Mary duduk di ujung ranjang, senyum kecilnya mengandung rasa iba dan lega. “Kau pingsan hampir satu hari penuh setelah kami bawa keluar dari ruang isolasi. Percaya tidak, Nona? Kau nyaris meninggal. Syukurlah kami cepat bertindak.”
Nadine menutup mulutnya dengan satu tangan. Dia tidak menyangka jika hukuman yang dia terima cukup berat dari yang dia duga.
“Apa pada akhirnya dia mengizinkan aku berada di sini? Aku tidak mau kau dihukum lagi karena ulahku, Mary.” Tampak sekali dia cemas karena tidak mau membuat orang lain terkena hukuman akibat ulahnya.
Mary menggelengkan kepalanya. “Kau tidak perlu khawatir, Nona. Tuan Abraham yang memintaku untuk memindah kau dari ruang medis ke kamar ini. Agar masa pemulihanmu lebih cepat.”
Nadine tidak menyangka jika orang sekejam Liam mau memberikan perhatian kecil untuknya. Apa setelah ini dia akan dibebaskan?
Oh, Nadine tidak mau berpikir berlebihan khawatir jika kenyataan tidak sesuai dengan ekspektasinya.
Malam itu, hujan mengguyur kota dengan deras. Nadine membiarkan gorden jendela terbuka lebar, membiarkan dirinya diselimuti suara gemuruh hujan yang memecah kesunyian kamarnya. Cahaya lampu kamar yang temaram menerangi kamarnya dengan cahaya kekuningan yang redup dan berkilauan oleh bayangan tetesan hujan di jendela.
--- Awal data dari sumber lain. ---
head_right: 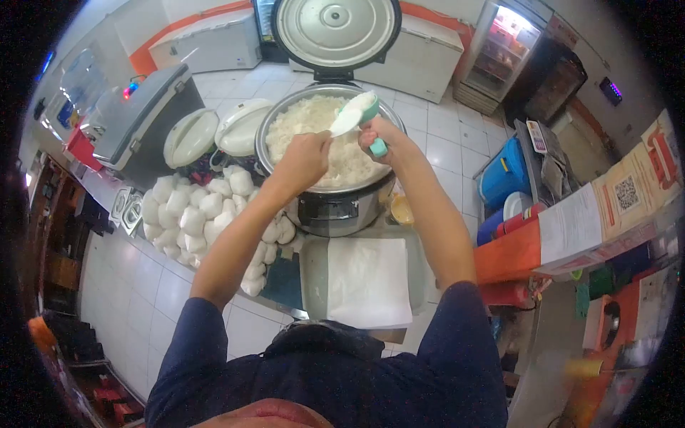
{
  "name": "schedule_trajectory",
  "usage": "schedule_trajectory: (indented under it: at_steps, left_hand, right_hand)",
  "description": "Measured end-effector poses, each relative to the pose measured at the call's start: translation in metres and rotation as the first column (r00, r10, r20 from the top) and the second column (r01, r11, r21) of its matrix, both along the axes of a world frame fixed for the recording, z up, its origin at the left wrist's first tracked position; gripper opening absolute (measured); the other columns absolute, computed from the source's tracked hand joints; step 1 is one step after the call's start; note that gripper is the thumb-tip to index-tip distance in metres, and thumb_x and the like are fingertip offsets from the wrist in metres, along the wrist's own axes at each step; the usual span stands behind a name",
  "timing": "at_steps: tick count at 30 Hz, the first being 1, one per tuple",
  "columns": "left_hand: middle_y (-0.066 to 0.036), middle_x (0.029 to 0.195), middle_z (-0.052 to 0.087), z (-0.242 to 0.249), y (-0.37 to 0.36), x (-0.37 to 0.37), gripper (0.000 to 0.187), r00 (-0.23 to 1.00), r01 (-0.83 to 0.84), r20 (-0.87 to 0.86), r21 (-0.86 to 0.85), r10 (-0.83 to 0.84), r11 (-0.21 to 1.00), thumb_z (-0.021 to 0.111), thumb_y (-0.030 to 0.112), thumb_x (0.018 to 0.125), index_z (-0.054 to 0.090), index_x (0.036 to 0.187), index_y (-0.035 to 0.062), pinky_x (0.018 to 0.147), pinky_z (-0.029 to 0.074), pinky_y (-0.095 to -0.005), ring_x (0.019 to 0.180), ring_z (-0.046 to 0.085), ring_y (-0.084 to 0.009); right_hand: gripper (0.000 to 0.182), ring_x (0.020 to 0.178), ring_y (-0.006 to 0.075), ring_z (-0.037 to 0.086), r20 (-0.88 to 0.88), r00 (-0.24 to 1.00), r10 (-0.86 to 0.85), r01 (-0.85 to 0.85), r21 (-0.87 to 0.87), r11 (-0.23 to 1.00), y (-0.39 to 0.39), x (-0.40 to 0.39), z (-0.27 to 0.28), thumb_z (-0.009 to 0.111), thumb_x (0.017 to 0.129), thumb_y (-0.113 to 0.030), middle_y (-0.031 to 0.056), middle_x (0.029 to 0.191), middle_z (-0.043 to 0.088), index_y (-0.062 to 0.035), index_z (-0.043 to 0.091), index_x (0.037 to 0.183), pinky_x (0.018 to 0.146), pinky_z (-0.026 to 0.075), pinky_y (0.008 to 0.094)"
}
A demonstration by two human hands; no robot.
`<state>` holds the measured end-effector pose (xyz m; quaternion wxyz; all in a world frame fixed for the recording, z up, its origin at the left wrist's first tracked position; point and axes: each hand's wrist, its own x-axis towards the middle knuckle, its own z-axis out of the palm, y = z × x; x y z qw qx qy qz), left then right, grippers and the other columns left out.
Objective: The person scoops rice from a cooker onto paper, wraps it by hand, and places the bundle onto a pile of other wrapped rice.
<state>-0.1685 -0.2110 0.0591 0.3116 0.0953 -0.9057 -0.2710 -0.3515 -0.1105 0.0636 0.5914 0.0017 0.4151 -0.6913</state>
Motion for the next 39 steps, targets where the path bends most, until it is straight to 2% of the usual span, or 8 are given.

Dia berbaring menelungkup di atas ranjang, tatapan kosongnya tertuju pada tetesan air yang mengalir di kaca.
Tanpa disadarinya, pintu kamar terbuka pelan. Liam berdiri di ambang pintu, bayangannya jatuh di lantai.
Tatapan tajamnya langsung menyapu ruangan, lalu mendarat pada sosok Nadine yang terbaring lemas. Dress tidur putih tipis yang melekat pada tubuhnya—terlalu tipis—hampir tidak menyembunyikan apapun. Cahaya temaram dari luar menyorot siluet tubuhnya yang terlihat jelas melalui kain basah keringat, menciptakan bayangan lekuk yang justru membuatnya terlihat lebih memesona dalam keadaan lemahnya.
Liam terdiam.
Sesuatu di dalam dadanya berdesir, sebuah konflik yang tak diundang. Nafsu membara yang lama terpendam tiba-tiba menyala, bercampur dengan sisa-sisa amarah yang belum padam. Dia ingin membenci, ingin mengutuk, tapi matanya justru terpaku pada keelokan yang tak terbantahkan di hadapannya.
Jari-jarinya mengepal, berusaha menahan dorongan untuk mendekat. Ini salah. Ini sangat salah. Tapi, Nadine tampak begitu rapuh, begitu ... menggoda dalam kelemahannya.
Dia menarik napas dalam, mencoba mengusir pikiran kotor yang mengganggunya. Tapi gagal. Gambaran tubuh Nadine telah membakar imajinasinya, menyalakan api yang seharusnya tidak pernah ada.
Dia masih berdiri di sana, terkunci antara keinginan untuk menghukum dan keinginan untuk ... merasakan.